Unincorporated community in the state of Oregon, United States

Reedville is an unincorporated community in Washington County, Oregon, United States, located between Hillsboro and Aloha. Oregon Route 8 (also known as the Tualatin Valley Highway) runs through the area. The community is served by the Hillsboro School District, with some portions of the area within the city limits of Hillsboro.

==History==
Reedville was named for Simeon Gannett Reed, who was a member of the Oregon Steam Navigation Company, and a prominent figure in Columbia River transportation in 1859-1879. Reed and business partner William S. Ladd operated an 8000 acre plus hobby farm in the area where they raised livestock and held harness races. His property became the endowment of Reed College after the death of his wife Amanda Reed. Reedville post office was established in 1877 and ran until 1954.

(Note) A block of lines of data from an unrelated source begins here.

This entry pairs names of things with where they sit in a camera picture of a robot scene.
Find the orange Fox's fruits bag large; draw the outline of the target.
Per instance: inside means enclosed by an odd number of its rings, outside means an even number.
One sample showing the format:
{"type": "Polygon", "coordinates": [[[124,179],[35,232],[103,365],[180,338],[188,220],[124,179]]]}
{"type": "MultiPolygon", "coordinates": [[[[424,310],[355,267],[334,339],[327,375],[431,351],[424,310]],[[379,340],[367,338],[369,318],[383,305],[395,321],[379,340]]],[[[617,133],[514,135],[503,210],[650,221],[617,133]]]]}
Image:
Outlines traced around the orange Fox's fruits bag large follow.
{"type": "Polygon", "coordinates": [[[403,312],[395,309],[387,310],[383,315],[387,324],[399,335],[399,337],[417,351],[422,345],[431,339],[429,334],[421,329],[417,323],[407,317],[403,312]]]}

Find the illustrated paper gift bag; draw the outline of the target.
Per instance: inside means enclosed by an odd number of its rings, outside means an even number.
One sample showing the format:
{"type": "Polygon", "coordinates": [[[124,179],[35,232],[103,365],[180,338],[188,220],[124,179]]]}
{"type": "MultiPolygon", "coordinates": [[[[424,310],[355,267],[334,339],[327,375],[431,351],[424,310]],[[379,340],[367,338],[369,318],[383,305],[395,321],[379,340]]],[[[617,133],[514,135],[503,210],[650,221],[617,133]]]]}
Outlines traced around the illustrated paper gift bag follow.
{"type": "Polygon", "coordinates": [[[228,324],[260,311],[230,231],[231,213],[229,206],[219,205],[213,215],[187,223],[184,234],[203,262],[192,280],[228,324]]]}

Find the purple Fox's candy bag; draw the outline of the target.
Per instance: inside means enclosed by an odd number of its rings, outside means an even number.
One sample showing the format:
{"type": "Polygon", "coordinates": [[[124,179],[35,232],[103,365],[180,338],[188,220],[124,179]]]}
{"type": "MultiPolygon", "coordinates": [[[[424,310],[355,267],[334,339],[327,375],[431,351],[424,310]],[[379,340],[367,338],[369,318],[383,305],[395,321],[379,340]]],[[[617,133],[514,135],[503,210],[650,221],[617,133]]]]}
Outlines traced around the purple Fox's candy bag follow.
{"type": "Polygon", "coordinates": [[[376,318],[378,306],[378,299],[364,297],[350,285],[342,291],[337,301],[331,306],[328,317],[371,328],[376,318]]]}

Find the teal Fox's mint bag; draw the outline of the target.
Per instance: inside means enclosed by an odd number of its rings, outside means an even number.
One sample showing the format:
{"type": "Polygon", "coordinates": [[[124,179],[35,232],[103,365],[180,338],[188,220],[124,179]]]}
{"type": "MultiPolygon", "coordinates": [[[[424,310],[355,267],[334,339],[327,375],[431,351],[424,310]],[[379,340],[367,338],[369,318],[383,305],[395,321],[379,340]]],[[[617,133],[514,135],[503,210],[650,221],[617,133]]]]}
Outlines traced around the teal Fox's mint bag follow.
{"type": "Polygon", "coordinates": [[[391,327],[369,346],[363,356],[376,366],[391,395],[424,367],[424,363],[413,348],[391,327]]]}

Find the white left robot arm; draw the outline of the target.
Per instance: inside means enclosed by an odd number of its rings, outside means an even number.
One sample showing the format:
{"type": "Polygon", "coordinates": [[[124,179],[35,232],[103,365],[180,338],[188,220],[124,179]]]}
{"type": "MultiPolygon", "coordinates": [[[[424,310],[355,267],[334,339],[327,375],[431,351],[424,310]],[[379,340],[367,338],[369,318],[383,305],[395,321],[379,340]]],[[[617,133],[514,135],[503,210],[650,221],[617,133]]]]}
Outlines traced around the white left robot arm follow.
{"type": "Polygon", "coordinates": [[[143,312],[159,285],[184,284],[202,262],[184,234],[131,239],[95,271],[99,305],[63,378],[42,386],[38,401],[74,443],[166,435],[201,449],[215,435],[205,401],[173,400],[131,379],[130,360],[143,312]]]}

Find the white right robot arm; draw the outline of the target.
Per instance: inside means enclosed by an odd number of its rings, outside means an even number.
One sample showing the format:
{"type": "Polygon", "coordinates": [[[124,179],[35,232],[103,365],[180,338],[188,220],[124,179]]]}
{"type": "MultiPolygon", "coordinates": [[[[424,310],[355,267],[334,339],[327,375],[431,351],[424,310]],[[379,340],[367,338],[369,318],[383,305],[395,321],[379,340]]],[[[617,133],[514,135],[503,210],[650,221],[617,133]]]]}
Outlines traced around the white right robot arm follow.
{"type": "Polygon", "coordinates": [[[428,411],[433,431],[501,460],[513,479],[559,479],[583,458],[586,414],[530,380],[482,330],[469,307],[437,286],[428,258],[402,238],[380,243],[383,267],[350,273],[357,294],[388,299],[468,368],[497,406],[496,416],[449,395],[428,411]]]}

In 2003, Hillsboro opened the Reedville Creek Park, which included the city’s first skate park. By 2004, parts of the community had been annexed into Hillsboro, which led to readdressing of several streets from the county based street numbering to the Hillsboro-based numbering system.

In 2016, ground broke on a new subdivision called Reed's Crossing in South Hillsboro. It is located just south of the intersection of Oregon Route 8 and Cornelius Pass Road. A commercial center called Reed's Crossing Town Center and a 23 acre Reed's Crossing Greenway park are expected to be in the new subdivision.

==Sites of interest==
- Harvey the Rabbit on Tualatin Valley Highway. This roadside attraction was named for the rabbit in the film Harvey.
- Reedville Creek Park on Cornelius Pass Road that includes Hillsboro's only skatepark as well as basketball courts, play equipment, and paths.